Loveland
A mockup depicts a post-and-panel exterior sign on Fourth Street in downtown Loveland. The sign informs the public that businesses along the street are open during construction. Source: City of Loveland

Sweetheart City pulses with business heartbeat

LOVELAND — When Loveland’s Pulse municipal broadband service was rated best in the nation by PCMag this summer, it symbolized the Sweetheart City’s high speed of growth and development, from new retail-targeted efforts to residential projects and a continuing commitment to culture.

Despite its contentious politics and often heated debates among residents, Loveland works to lure business and industry to its central spot on the booming northern Front Range urban corridor and persuade tourists headed for Rocky Mountain National Park that this city “on the way up” is worth more than a brief visit or a pass-through.

Progress is happening downtown with the $24.5 million Heart Improvement Plan, locally known as the “HIP Streets” project, an initiative talked about for nearly 16 years that is designed to transform a five-block stretch of Fourth Street between Jefferson and Garfield avenues into a modern community hub.
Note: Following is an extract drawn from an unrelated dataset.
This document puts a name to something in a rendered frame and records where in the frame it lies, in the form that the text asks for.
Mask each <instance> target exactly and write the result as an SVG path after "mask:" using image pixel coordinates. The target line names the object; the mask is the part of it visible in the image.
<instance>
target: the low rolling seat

Part of that downtown revival is embodied by the largest redevelopment effort in its history: the $76 million Foundry project. Minnesota-based nonprofit Artspace is redeveloping Loveland’s historic Feed and Grain building to provide live-work space for artists and others, and The Rialto Bridge Project included an expansion and renovation of the city’s historic Rialto Theater.

Progress is happening downtown with the $24.5 million Heart Improvement Plan, locally known as the “HIP Streets” project, an initiative talked about for nearly 16 years that is designed to transform a five-block stretch of Fourth Street between Jefferson and Garfield avenues into a modern community hub.”
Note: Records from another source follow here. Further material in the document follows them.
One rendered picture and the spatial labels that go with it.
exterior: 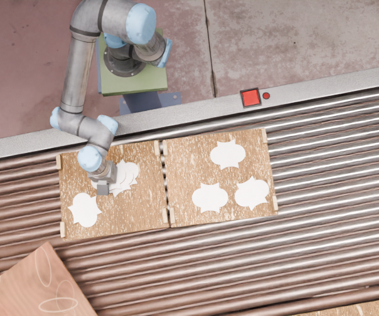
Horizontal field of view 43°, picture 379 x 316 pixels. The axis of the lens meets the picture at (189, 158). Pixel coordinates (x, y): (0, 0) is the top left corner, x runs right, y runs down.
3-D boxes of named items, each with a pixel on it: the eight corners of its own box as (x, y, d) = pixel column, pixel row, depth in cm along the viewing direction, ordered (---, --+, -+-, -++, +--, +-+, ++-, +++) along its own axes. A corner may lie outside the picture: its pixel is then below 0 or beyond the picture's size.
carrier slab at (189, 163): (162, 141, 195) (162, 140, 194) (264, 128, 194) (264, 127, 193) (171, 227, 186) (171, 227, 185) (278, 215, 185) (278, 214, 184)
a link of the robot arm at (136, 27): (142, 32, 197) (106, -13, 142) (177, 44, 195) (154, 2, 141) (132, 61, 197) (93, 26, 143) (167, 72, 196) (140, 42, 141)
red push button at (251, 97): (241, 93, 199) (241, 91, 198) (256, 90, 199) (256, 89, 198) (245, 106, 198) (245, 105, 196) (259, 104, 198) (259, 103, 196)
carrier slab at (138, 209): (58, 154, 196) (57, 153, 194) (159, 140, 195) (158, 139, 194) (63, 241, 187) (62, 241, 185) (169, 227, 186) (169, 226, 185)
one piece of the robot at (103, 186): (81, 189, 168) (92, 197, 183) (106, 189, 167) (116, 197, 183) (85, 155, 171) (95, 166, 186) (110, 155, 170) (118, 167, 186)
On Loveland’s eastern edge, online retailer Amazon has a 3.87 million-square-foot fulfillment and distribution facility — one of Loveland’s largest-ever developments and one of Amazon’s largest facilities — waiting to come to life and employ around 1,000 people to work alongside robots to fill customers’ orders. Nearby, a new U.S. Customs office hit full stride at Discovery Air, adjacent to Northern Colorado Regional Airport. Jointly owned by Loveland and Fort Collins, the airport last fall opened a $22 million,19,400-square-foot, two-gate terminal, and will widen the main runway in 2026 in hopes of luring scheduled airline service back to the facility.

Just across Interstate 25, a 130,000-square-foot Bass Pro Shops megastore will soon join the area’s crowded cohort of outdoor retailers.
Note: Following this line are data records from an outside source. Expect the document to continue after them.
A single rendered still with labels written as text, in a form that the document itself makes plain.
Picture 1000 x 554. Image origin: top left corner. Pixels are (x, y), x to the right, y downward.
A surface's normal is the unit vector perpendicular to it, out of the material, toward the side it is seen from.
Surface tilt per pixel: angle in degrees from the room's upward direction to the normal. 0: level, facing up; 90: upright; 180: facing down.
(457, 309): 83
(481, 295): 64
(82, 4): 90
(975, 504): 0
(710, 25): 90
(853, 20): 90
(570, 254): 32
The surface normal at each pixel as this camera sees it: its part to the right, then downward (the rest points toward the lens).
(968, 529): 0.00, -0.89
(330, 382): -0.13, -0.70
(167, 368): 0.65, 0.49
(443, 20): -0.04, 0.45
Meanwhile, one of the city’s most controversial projects, McWhinney Real Estate Services Inc.’s Centerra South, finally survived voter and council opposition and will add up to 2,277 housing units in the 150-acre South development. Just to its east, Evergreen DevCo Inc.’s partnership with Schmer Family Farm Inc. also won a green light to build a 30-acre commercial development, potentially including a King Soopers and a gas station, on the northwest corner of the 119-year-old farm.

Elsewhere in the city, a zoning change was approved that will allow the Loveland Housing Authority to build Legacy Crossing, an affordable-housing development on a 74-acre tract it bought in 2023 that includes the 16-acre Crossroads Church campus southeast of 57th Street and Taft Avenue.

To make more room for city services and departments, councilors approved the $12 million purchase of an 89,000-square-foot administration building and an adjacent 33,000-square-foot warehouse on Loveland’s west side, both of which have been used by Group Publishing Inc., a 51-year-old provider of curriculum materials for youth and adult Sunday-school and vacation-Bible-school classes. It also bought a 6,000-square-foot unit in the former outlet mall complex now known as Loveland Yards.

Loveland is world famous for its annual program in which valentine cards are funneled through its post office to have holiday postmarks added.

McKee Medical Center and the Medical Center of the Rockies — now designated a Level 1 trauma center — top the city’s employment charts. Banner Health is adding new mental-health services for older patients at McKee, while UCHealth made MCR the first hospital in the Rocky Mountain region to offer the implantable Remede System for patients with central sleep apnea.

The Colorado Eagles, a minor-league professional hockey franchise, play at the county-owned Ranch Events Complex — at least until a new home is built for them on the west side of Greeley — and the annual Loveland Sculpture in the Park exhibit brings artists from all over the world.